[Data entries]
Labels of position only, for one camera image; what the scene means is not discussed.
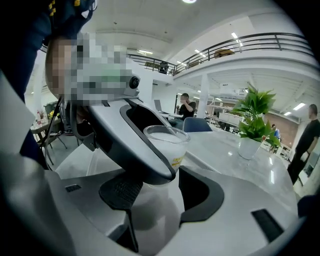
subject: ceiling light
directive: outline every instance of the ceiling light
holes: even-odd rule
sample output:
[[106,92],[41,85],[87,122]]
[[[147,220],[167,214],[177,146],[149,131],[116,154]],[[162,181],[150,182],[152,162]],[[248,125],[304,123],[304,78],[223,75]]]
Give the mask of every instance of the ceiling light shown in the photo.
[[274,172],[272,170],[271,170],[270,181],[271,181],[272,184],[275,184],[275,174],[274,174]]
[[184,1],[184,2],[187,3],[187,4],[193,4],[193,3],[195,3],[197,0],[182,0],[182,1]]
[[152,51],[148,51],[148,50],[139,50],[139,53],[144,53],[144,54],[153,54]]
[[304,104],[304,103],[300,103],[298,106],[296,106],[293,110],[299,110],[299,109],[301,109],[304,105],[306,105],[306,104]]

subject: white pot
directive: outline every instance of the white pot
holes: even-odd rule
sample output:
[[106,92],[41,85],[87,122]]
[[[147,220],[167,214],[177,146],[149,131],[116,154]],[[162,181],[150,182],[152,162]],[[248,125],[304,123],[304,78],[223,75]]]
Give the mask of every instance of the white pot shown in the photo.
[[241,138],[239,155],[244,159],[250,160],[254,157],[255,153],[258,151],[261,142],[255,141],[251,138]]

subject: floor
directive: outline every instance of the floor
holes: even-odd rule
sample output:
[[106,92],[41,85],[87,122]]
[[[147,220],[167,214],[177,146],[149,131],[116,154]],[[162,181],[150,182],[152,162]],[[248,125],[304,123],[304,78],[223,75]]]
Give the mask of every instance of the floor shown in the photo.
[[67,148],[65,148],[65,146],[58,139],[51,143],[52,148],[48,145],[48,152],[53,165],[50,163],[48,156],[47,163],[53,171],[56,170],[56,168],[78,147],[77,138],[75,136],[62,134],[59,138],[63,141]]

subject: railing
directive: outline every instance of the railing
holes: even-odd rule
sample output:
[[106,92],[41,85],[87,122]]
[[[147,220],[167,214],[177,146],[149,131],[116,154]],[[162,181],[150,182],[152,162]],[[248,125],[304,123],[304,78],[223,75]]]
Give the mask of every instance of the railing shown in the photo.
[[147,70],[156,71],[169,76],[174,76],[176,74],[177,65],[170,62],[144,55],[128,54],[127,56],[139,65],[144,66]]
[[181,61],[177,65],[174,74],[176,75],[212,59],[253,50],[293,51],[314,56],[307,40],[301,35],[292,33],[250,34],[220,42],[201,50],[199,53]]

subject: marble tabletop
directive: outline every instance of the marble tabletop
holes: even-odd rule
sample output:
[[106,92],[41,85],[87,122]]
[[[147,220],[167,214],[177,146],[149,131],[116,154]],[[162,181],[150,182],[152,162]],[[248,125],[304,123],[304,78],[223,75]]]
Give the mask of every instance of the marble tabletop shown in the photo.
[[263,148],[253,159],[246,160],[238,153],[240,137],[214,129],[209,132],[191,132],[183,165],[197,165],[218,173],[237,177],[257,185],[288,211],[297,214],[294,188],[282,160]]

_Problem to solve_: Your task is to set down every entry exactly, leaving out any picture it contains.

_Written response_:
Labels of position only, for one camera image; what the scene means is not discussed.
subject: ceiling light
directive: outline every instance of the ceiling light
holes: even-odd rule
sample output:
[[106,92],[41,85],[87,122]]
[[[147,220],[167,214],[177,146],[149,131],[116,154]],[[162,181],[150,182],[152,162]],[[248,125],[304,123],[304,78],[223,75]]]
Give the mask of every instance of the ceiling light shown in the photo.
[[274,172],[272,170],[271,170],[270,181],[271,181],[272,184],[275,184],[275,174],[274,174]]
[[184,1],[184,2],[187,3],[187,4],[193,4],[193,3],[195,3],[197,0],[182,0],[182,1]]
[[152,51],[148,51],[148,50],[139,50],[139,53],[144,53],[144,54],[153,54]]
[[304,104],[304,103],[300,103],[298,106],[296,106],[293,110],[299,110],[299,109],[301,109],[304,105],[306,105],[306,104]]

subject: white pot
directive: outline every instance of the white pot
holes: even-odd rule
sample output:
[[106,92],[41,85],[87,122]]
[[[147,220],[167,214],[177,146],[149,131],[116,154]],[[162,181],[150,182],[152,162]],[[248,125],[304,123],[304,78],[223,75]]]
Give the mask of every instance of the white pot shown in the photo.
[[241,138],[239,155],[244,159],[250,160],[254,157],[255,153],[258,151],[261,142],[255,141],[251,138]]

subject: floor
directive: outline every instance of the floor
holes: even-odd rule
sample output:
[[106,92],[41,85],[87,122]]
[[[147,220],[167,214],[177,146],[149,131],[116,154]],[[162,181],[150,182],[152,162]],[[248,125],[304,123],[304,78],[223,75]]]
Give the mask of every instance of the floor shown in the photo.
[[67,148],[65,148],[65,146],[58,139],[51,143],[52,148],[48,145],[48,152],[53,165],[50,163],[48,156],[47,163],[53,171],[56,170],[56,168],[78,147],[77,138],[75,136],[62,134],[59,138],[63,141]]

subject: railing
directive: outline every instance of the railing
holes: even-odd rule
sample output:
[[106,92],[41,85],[87,122]]
[[[147,220],[167,214],[177,146],[149,131],[116,154]],[[162,181],[150,182],[152,162]],[[248,125],[304,123],[304,78],[223,75]]]
Give the mask of every instance of the railing shown in the photo.
[[147,70],[156,71],[169,76],[174,76],[176,74],[177,65],[170,62],[144,55],[128,54],[127,56],[139,65],[144,66]]
[[181,61],[177,65],[174,74],[176,75],[212,59],[253,50],[293,51],[314,56],[307,40],[301,35],[292,33],[250,34],[220,42],[201,50],[199,53]]

subject: marble tabletop
directive: outline every instance of the marble tabletop
holes: even-odd rule
sample output:
[[106,92],[41,85],[87,122]]
[[[147,220],[167,214],[177,146],[149,131],[116,154]],[[162,181],[150,182],[152,162]],[[248,125],[304,123],[304,78],[223,75]]]
Give the mask of every instance of the marble tabletop shown in the photo.
[[263,148],[253,159],[246,160],[238,153],[240,137],[214,129],[209,132],[191,132],[183,165],[197,165],[218,173],[237,177],[257,185],[288,211],[297,214],[294,188],[282,160]]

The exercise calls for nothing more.